Налив две кружки кофе и прихватив коробку с печеньем, я вернулся на веранду к старику. Тот кивнул, когда я поставил перед ним дымящийся напиток.
– Что случилось с вашим хлебом и с… Флорет? – осторожно спросил я. – Лучшего хлеба я не пробовал никогда и нигде!
Старик выпустил кольцо дыма:
– Она потеряла себя и разучилась любить.
– Где она сейчас?
– Ушла возвращать себе себя. Я посоветовал ей идти собирать осколки своего сердца и вновь учиться любить – у реки, у земли, у неба.
И видя, что я не понимаю его метафор, старик пояснил:
– Раз ты пробовал её хлеб, то знаешь, что он никогда не черствел. Посмотри вокруг – все цветы завяли. А хлеб, который, раньше оставался свежим не день и два, а при необходимости и месяцы, теперь черствеет чуть ли не сразу, как его вынут из печи, – старик выпустил несколько дымных колечек. – Банальная история, сынок. Она влюбилась и отдала всю себя до последней капли. А когда он ушел, бросив её с разбитым сердцем, в ней не осталось любви – не то, что к миру, но и к себе.
– Бедная Флорет, – пробормотал я.
Старик же издал смешок, чем весьма удивил меня.
– Ага, а парень – негодяй. – Он покачал головой. – Вовсе нет, сынок. В жизни случается много всего, от чего сердце может превратиться в безводную пустыню. Я потерял любимую жену, мне хотелось умереть вместе с ней, но маленькая Флорет осталась бы одна. Я не закрыл своё сердце и когда стал инвалидом, хотя все предпосылки озлобиться у меня были, уж поверьте, молодой человек. Я не делю мир на чёрное и белое, чему и пытался обучить свою дочь, передавая пекарские секреты, показывая, что и муку можно смешивать и получать интересные вкусовые сочетания. Я продолжаю любить эту жизнь, рассветы и закаты, встречаю каждый день радостным ожиданием, хотя полгорода сердится из-за чёрствого хлеба, и пекарню, возможно, вообще придется закрыть. И это не просто слова, ради хвастовства, сынок. Помоги-ка мне, проводи на кухню, я испеку тебе хлеб, который можно сотворить только с сердцем, в котором живёт любовь.
И он испёк, честное слово!
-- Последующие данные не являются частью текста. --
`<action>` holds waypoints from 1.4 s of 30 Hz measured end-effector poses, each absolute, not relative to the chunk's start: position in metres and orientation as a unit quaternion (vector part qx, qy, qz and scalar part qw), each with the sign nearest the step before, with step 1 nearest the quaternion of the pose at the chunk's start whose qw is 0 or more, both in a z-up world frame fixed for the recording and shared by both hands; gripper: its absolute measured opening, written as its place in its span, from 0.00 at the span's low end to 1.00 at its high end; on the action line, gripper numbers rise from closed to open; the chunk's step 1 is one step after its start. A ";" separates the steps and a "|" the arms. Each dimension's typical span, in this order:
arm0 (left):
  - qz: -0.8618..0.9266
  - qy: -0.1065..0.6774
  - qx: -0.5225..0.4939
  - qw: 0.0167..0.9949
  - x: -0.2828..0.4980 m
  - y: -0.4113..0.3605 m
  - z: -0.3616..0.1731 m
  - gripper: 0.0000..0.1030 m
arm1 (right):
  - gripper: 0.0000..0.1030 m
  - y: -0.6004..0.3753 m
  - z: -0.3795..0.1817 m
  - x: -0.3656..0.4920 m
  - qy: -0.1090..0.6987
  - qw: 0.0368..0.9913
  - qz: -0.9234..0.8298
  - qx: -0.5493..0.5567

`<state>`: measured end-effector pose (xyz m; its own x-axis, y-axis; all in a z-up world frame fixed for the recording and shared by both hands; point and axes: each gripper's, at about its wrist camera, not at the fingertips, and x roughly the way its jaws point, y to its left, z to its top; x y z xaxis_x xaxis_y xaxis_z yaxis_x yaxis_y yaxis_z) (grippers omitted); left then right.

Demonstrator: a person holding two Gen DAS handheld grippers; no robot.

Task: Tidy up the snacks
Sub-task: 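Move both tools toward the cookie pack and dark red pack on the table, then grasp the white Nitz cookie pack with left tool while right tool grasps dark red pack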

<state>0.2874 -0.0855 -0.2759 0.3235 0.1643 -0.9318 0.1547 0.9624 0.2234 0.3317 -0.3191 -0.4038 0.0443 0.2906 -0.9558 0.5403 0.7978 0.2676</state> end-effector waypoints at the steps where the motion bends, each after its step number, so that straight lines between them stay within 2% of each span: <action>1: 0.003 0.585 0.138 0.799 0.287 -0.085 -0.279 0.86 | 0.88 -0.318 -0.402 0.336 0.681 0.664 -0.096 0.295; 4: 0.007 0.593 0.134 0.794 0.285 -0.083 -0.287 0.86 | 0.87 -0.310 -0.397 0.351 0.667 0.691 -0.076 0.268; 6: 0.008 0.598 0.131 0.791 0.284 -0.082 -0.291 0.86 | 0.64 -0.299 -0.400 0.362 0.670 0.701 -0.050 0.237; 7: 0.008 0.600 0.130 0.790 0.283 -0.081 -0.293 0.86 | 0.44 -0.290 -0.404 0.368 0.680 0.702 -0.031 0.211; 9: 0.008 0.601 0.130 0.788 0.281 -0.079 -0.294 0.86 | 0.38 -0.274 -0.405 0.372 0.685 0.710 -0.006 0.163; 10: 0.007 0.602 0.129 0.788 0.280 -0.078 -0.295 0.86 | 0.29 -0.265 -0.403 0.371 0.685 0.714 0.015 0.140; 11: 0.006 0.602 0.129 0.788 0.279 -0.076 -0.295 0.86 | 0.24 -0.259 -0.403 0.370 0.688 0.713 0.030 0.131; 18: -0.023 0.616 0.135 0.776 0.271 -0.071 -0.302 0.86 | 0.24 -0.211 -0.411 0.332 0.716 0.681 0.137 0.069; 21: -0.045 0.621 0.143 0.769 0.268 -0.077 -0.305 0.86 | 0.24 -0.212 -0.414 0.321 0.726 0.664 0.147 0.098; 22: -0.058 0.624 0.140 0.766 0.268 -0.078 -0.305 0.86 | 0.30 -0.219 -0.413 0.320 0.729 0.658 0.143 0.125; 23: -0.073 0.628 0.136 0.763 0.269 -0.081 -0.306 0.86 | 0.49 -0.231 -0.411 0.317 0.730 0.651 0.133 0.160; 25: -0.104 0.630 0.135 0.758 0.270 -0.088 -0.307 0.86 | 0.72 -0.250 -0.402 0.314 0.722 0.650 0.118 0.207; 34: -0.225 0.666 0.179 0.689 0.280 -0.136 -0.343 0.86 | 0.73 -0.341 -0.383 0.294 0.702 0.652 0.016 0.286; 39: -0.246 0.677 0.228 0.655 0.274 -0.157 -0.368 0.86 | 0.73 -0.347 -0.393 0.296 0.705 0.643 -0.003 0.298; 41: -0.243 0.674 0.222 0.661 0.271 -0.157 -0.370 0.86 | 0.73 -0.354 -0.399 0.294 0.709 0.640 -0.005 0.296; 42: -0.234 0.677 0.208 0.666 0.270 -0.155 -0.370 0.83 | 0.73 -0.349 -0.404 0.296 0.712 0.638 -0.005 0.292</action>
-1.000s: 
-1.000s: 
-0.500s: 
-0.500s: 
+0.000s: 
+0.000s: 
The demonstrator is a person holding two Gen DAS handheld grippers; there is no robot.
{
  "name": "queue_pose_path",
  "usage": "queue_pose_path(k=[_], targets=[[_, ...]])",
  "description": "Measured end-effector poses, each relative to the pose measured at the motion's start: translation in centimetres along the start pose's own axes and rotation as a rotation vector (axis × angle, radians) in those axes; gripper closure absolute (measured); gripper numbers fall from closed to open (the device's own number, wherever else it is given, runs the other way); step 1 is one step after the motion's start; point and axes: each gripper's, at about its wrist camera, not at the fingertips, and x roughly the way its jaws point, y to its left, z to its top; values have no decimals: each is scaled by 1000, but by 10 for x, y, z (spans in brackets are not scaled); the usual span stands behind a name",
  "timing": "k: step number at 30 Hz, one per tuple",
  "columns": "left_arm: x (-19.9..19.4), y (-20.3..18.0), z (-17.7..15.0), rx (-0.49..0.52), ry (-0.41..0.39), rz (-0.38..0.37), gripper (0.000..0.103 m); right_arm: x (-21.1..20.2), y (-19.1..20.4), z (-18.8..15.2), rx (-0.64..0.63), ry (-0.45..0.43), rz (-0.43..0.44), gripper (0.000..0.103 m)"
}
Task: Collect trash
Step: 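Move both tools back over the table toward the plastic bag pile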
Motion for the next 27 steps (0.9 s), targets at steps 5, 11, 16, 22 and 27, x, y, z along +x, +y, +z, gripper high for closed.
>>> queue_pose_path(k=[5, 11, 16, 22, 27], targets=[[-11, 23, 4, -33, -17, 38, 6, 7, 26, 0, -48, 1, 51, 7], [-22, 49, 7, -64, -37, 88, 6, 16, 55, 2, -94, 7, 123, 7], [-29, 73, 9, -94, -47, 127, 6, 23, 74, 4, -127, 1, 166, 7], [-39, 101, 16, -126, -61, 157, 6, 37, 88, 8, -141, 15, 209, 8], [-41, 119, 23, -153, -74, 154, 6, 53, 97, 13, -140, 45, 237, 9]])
Потрясающий хлеб! Я забрал его с собой, когда вечером со сжимающимся от беспокойства сердцем покидал городок. Было жаль оставлять едва передвигающегося старика одного. Где пропадала его дочь, было никому не известно. Но старик был совершенно спокоен и относительно себя, и относительно дочери.
– Она вернётся, когда придёт время. А за меня не волнуйся, сынок.
Я волновался. Не выходила эта история у меня из головы. Поэтому спустя несколько месяца ноги сами привели меня обратно.
Всё мое существо запело, когда мой нос вдохнул воздух, насквозь пропитанный ароматом хлеба, сдобы, бриошей и круассанов. Мои вкусовые рецепторы торопили меня: «скорее, скорее, мы соскучились по настоящему празднику». И это был праздник! Я едва ли не бежал, ведомый запахом.
И вот знакомая буланжери. Она работала! Входная дверь открывалась и закрывалась, выпуская довольных покупателей с коробками и бумажными пакетами в руках, источавшими умопомрачительный запах. На террасе все столики были заняты. Цветы буйствовали на подоконниках. В общем, жизнь кипела, чему я был несказанно рад. Ещё больше я обрадовался, разглядев за одним из столиков знакомого старика.
Немного помедлив, я подошел к нему и бодро поздоровался.
– Садись, садись, – кивнул мне старик. – Я знал, что ты непременно заглянешь к нам снова.
Оказывается, он помнил меня и все подробности моего последнего визита.
Старик налил мне кофе и предложил круассан. Как же я соскучился по этой выпечке!
– Она вернулась?!
– Ну я же тебе говорил, – старик раскурил трубку.